I have noted the shadow finance minister describing the recent increase in the debt ceiling as “reckless borrowing”. Guyana’s debt sustainability indicators are well within the sustainable prudential benchmarks. The latest increase of the debt ceiling represents 56.9% of 2022 real-GDP and 45% of the GDP forecast for 2023. As of 2022, the debt-to-GDP ratio was recorded at 26% and debt service to revenue ratio was 7%. Even if oil revenue is excluded, and only the debt payments to be serviced by the non-oil economy, debt repayment represents 12.5% of non-oil revenue for 2022. This is also well below the sustainable maximum benchmark of 30% of revenue. The external debt-to-GDP ratio as of 2022 was recorded at 11% and projected to grow by one percent in 2023 to 12%, while the overall debt-to-GDP forecast for 2023 is 25%. 

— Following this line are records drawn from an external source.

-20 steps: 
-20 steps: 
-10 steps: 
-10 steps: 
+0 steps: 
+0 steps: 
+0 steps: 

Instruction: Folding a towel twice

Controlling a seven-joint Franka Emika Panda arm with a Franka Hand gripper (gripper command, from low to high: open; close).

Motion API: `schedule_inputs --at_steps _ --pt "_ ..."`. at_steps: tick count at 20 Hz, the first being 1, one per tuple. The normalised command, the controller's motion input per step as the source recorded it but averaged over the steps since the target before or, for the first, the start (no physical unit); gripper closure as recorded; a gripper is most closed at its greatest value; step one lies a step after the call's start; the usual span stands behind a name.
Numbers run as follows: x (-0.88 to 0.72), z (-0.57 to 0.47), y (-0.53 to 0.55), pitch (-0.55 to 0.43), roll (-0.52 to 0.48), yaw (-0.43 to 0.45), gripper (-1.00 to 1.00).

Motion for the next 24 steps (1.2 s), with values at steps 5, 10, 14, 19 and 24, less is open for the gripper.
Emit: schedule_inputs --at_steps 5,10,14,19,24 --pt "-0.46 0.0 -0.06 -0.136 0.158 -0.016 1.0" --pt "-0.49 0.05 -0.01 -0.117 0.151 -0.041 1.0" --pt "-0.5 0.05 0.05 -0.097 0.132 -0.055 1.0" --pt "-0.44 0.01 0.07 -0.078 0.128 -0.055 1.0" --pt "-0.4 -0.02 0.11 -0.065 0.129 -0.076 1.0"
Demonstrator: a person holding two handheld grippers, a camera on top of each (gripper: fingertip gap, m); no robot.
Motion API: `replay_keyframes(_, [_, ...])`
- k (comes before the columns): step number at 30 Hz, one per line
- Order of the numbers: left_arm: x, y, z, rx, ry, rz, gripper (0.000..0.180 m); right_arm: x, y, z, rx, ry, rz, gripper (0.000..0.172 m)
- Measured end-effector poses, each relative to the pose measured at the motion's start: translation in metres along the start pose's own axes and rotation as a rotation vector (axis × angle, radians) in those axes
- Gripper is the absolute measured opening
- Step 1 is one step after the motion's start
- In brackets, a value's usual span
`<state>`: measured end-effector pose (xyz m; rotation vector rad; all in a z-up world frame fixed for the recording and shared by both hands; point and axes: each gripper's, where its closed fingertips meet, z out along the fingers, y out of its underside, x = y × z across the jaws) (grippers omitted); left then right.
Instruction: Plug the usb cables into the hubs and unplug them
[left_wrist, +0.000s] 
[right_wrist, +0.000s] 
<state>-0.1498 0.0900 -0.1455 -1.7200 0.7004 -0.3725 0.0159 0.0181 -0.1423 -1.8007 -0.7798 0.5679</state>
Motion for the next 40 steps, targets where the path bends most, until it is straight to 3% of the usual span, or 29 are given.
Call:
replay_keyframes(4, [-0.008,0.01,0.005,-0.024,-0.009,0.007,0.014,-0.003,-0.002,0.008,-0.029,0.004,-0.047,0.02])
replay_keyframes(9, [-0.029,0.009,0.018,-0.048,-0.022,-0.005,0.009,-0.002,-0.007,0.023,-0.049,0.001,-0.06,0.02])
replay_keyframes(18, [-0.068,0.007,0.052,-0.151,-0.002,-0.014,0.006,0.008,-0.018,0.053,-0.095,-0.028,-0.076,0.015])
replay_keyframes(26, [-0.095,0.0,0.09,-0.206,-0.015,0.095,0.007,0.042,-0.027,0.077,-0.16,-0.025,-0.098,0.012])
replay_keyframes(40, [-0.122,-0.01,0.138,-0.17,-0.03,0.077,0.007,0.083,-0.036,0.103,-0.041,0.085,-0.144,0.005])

For context, the debt burden per capita (per person) in the case of Guyana is US$4,679. Conversely, the debt burden per capita of the United States is US$91,743, almost 19 times more than the debt burden per person in Guyana. Now, let’s test the shadow finance minister’s argument to determine whether a decline in oil price could actually plunge the economy in a real crisis. In 2020 the debt-to-GDP ratio represented 24% of overall GDP and 38% of non-oil GDP, while the debt service to revenue ratio was 8% of current revenue. Based on the projections for 2023, the total public debt represents 25% of overall GDP and 78% of non-oil GDP, while the debt service to revenue ratio is 7% of current revenue, and 13% of non-oil revenue. This means that even if oil revenue is nil (in a worse-case scenario), the non-oil revenue is sufficient to service debt payments which is well below the maximum sustainable benchmark of 30%.

Furthermore, from looking at the projected growth in debt repayments from 2020-2023 relative to the projected growth in current revenue for the same period, current revenue is projected to grow by 154% while debt service payments are projected to grow by 107% or by 47 percent less than the growth in revenue. As such, this is another good indicator of financial prudence whereby the rate of growth in current revenue is greater than the rate of growth in debt service payments. If the inverse manifests, then there would be cause for concern.

In the final analysis, the notions that the level of borrowing is reckless and that declining oil prices could push the economy into a crisis, are farfetched at this point.